C’est probablement le dernier vol de l’année 2017. Ce convoi de 168 migrants en situation irrégulière a atterri mardi 19 décembre, à l’Aéroport Félix Houphouët-Boigny, par le vol Nouvel Air de Tripoli. Ce retour de migrants en détresse en Lybie a été possible grâce à la synergie du Ministère de l’Intégration africaine et des ivoiriens de l’extérieur (MIAIE) et de l’OIM (Organisation internationale pour les migrations).
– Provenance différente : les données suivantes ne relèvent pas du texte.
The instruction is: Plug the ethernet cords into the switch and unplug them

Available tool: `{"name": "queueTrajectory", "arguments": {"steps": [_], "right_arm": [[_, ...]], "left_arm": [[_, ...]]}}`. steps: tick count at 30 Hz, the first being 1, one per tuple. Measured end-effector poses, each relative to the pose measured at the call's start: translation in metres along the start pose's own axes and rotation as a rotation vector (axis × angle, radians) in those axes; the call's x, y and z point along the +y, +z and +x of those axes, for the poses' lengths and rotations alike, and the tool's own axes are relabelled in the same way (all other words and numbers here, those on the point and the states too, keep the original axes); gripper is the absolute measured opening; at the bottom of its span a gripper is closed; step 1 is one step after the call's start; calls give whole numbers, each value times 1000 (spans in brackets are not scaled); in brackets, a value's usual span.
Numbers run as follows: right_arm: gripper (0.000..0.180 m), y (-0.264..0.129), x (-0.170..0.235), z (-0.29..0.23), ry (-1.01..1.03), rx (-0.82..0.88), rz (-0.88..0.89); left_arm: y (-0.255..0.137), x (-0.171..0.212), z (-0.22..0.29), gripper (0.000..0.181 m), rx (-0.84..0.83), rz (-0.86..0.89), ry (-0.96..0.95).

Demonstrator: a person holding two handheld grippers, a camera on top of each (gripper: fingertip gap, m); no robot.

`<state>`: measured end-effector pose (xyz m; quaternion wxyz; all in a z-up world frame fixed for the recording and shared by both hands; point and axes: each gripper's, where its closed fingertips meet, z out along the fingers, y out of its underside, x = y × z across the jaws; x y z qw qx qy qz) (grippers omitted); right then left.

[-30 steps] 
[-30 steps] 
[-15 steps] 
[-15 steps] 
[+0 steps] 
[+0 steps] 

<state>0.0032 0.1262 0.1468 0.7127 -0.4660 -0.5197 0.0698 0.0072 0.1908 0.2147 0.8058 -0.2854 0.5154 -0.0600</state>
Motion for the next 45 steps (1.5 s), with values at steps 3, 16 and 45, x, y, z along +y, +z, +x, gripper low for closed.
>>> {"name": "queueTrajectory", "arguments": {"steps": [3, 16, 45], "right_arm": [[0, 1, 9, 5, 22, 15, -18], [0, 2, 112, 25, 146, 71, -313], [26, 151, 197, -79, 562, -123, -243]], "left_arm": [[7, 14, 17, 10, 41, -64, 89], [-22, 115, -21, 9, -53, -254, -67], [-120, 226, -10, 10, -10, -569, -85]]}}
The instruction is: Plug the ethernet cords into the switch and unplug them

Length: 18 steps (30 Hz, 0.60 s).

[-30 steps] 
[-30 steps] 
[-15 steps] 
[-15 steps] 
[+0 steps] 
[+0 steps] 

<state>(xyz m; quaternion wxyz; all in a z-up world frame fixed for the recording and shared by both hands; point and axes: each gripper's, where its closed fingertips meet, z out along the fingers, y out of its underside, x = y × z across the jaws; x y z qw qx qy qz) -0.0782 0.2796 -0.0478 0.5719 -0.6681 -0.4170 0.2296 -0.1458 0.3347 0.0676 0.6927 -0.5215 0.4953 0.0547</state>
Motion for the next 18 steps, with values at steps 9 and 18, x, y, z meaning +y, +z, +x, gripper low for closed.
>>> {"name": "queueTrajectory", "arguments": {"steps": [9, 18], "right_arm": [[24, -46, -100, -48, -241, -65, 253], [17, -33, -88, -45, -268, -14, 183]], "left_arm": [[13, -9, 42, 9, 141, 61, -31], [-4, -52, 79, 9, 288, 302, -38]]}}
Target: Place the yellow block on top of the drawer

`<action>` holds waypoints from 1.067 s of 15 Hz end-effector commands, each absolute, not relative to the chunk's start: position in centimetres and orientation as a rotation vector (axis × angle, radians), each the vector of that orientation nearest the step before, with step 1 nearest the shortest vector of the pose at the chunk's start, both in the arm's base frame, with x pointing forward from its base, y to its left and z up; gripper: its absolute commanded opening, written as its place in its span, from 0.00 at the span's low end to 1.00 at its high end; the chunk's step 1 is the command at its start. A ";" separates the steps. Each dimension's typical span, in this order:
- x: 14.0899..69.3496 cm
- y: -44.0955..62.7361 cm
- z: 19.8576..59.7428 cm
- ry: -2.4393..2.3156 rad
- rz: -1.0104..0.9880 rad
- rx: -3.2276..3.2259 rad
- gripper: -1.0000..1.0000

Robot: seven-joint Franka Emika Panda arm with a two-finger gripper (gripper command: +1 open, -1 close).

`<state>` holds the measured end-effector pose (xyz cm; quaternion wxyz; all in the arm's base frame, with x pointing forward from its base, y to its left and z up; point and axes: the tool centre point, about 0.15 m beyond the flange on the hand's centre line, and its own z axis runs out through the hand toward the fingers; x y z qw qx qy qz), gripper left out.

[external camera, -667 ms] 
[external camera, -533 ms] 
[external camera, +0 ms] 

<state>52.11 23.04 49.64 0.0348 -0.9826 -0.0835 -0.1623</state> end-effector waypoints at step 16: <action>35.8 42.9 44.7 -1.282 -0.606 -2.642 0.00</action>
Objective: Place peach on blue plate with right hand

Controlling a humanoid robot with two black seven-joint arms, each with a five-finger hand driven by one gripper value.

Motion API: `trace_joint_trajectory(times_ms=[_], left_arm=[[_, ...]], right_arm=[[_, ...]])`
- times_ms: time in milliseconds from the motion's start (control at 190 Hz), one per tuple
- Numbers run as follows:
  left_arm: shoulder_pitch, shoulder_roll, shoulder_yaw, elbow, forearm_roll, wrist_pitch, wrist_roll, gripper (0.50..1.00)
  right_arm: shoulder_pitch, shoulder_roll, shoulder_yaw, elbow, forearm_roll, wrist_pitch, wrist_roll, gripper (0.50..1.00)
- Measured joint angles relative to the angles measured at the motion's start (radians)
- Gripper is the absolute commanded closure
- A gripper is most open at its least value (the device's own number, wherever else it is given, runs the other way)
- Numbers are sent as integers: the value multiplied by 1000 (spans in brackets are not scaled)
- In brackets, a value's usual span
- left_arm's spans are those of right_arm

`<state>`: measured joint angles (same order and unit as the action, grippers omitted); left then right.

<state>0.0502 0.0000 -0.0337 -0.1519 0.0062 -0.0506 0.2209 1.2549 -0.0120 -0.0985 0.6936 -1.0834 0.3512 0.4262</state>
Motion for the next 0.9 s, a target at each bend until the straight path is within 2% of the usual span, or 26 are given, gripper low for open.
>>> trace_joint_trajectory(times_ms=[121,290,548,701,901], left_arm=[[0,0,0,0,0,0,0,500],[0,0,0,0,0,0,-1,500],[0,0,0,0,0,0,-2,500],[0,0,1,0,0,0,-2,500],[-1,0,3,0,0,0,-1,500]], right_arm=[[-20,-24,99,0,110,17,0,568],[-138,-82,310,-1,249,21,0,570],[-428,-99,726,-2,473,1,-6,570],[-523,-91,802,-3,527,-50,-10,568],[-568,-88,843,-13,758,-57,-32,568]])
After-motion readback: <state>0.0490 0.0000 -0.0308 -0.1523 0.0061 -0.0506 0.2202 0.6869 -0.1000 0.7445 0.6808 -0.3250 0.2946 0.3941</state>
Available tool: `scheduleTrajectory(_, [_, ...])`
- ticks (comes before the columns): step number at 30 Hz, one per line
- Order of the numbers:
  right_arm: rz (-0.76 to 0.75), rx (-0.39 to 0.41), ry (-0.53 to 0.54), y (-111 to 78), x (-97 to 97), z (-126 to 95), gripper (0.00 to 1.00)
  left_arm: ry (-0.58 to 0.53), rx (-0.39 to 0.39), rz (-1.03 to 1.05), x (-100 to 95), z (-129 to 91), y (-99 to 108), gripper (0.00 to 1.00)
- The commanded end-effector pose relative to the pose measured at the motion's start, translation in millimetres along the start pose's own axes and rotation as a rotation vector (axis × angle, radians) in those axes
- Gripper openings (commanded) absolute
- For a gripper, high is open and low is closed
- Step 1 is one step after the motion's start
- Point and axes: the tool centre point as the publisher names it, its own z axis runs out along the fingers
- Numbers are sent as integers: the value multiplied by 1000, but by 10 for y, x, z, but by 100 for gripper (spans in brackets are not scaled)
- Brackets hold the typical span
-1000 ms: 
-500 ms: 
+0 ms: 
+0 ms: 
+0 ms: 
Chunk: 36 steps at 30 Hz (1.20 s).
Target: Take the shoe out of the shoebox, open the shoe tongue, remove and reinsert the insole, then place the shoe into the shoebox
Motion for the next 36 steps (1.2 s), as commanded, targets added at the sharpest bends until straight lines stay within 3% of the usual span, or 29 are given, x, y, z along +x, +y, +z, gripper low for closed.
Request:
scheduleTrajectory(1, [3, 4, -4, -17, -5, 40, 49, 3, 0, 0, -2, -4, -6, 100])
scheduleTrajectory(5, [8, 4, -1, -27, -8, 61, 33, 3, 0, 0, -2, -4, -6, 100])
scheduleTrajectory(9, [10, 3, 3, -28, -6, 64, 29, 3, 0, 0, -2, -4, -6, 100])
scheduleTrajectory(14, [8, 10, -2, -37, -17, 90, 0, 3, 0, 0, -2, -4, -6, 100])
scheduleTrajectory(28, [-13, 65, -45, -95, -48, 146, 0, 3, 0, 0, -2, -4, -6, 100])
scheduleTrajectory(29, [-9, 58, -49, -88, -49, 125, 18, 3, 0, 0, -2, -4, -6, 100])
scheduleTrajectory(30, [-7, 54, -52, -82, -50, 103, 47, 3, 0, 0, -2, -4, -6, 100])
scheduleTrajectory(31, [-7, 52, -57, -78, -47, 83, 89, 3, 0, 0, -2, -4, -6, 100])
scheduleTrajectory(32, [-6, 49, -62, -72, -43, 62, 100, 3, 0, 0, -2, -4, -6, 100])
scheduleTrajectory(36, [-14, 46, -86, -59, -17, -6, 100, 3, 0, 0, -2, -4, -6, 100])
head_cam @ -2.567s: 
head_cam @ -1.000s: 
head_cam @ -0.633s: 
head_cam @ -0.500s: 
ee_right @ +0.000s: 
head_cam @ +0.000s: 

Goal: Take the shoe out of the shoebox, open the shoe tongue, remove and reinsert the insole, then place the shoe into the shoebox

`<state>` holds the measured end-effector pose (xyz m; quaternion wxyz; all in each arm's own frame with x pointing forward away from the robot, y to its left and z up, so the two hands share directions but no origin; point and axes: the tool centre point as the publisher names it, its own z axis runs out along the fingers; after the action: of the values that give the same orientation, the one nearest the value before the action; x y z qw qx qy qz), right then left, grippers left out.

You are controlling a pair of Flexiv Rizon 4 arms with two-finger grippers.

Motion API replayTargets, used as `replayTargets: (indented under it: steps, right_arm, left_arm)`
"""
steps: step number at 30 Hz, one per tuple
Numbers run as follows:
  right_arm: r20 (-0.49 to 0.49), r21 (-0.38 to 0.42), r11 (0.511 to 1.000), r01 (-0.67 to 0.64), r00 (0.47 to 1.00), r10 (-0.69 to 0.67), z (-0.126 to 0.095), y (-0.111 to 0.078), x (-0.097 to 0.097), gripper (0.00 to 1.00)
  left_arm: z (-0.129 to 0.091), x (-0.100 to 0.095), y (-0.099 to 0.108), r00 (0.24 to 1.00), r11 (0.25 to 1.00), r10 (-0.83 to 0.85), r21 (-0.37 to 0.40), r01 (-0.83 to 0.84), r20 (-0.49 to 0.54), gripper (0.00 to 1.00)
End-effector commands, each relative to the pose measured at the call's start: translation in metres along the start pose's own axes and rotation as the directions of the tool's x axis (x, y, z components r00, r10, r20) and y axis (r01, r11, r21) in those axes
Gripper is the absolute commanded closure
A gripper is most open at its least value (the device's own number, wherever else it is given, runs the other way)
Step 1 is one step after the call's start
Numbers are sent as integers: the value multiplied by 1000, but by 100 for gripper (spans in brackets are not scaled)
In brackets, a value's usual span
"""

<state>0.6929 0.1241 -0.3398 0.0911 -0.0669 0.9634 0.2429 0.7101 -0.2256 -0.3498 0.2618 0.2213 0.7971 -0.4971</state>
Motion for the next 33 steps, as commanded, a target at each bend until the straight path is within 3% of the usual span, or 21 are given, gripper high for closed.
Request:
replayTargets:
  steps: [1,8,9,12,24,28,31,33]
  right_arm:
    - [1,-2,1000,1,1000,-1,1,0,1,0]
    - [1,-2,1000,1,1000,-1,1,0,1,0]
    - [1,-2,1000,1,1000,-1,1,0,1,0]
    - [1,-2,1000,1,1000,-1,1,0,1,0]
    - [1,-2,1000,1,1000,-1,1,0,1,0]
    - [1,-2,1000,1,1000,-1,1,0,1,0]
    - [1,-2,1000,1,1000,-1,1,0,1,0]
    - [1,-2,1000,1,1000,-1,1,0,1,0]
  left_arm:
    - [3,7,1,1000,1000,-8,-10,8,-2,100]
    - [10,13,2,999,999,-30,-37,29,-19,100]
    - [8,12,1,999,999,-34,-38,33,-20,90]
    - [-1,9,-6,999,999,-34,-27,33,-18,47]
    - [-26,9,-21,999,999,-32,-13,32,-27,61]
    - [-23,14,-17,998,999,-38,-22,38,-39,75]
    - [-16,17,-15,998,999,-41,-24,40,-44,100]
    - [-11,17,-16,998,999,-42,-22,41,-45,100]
Selon le Directeur général des ivoiriens de l’extérieur (DGIE), M. Issiaka Konaté, ce sont 2330 ivoiriens en situation d’immigration clandestine qui sont revenus en Côte d’Ivoire depuis 2015, parmi lesquels il y a 1200 de la Lybie. ‘’C’est une excellente opération, c’est un Gouvernement qui montre qu’il est aux côtés de sa population qu’elle soit ici en Côte d’Ivoire ou à l’extérieur’’.

Il a poursuivi en révélant que d’autres opérations d’évacuation humanitaire avaient été prévues après celle de ce jour, mais face à la situation sécuritaire de la Lybie qui s’est constamment dégradée, les différents vols programmés ont été reportés.

Invité hier à une importante conférence à l’AFD en France, à l’occasion de la journée internationale des migrants, le DGIE est revenu avec un message basé sur le respect des droits de migrants et de sensibilisation. « Nous devons poursuivre la sensibilisation et la Côte d’Ivoire va jouer de toute son influence afin qu’il y ait une bonne initiative au niveau de l’Afrique de l’ouest », a déclaré M. Issiaka Konaté.

En outre, le jeune Sangaré Moussa, après un an quatre mois passés en Lybie, a expliqué qu’il a d’abord travaillé avant de se retrouver en prison. Il nous a confié son calvaire : « Là-bas, une fois que tu en prison, tu as droit à une seule journée pour voir le jour. Tu dois payer 250 à 500000 F CFA pour qu’on te libère.

D’autres n’ayant pas les moyens meurent dans les prisons Libyennes. Chaque jour nous avons été battus du matin au soir par les militaires Libyens, sans aucune nourriture. C’est l’eau des toilettes que nous étions obligés de boire à Saladine (prison de Tripoli) ».

Plusieurs témoignages que nous recueillis font état de cette même précarité déshumanisante que subissent femmes, enfants, jeunes hommes, hommes dans les geôles de la Libye payant pour le malheur d’avoir emprunté la voix du désert et de la méditerranée, à la quête de l’eldorado.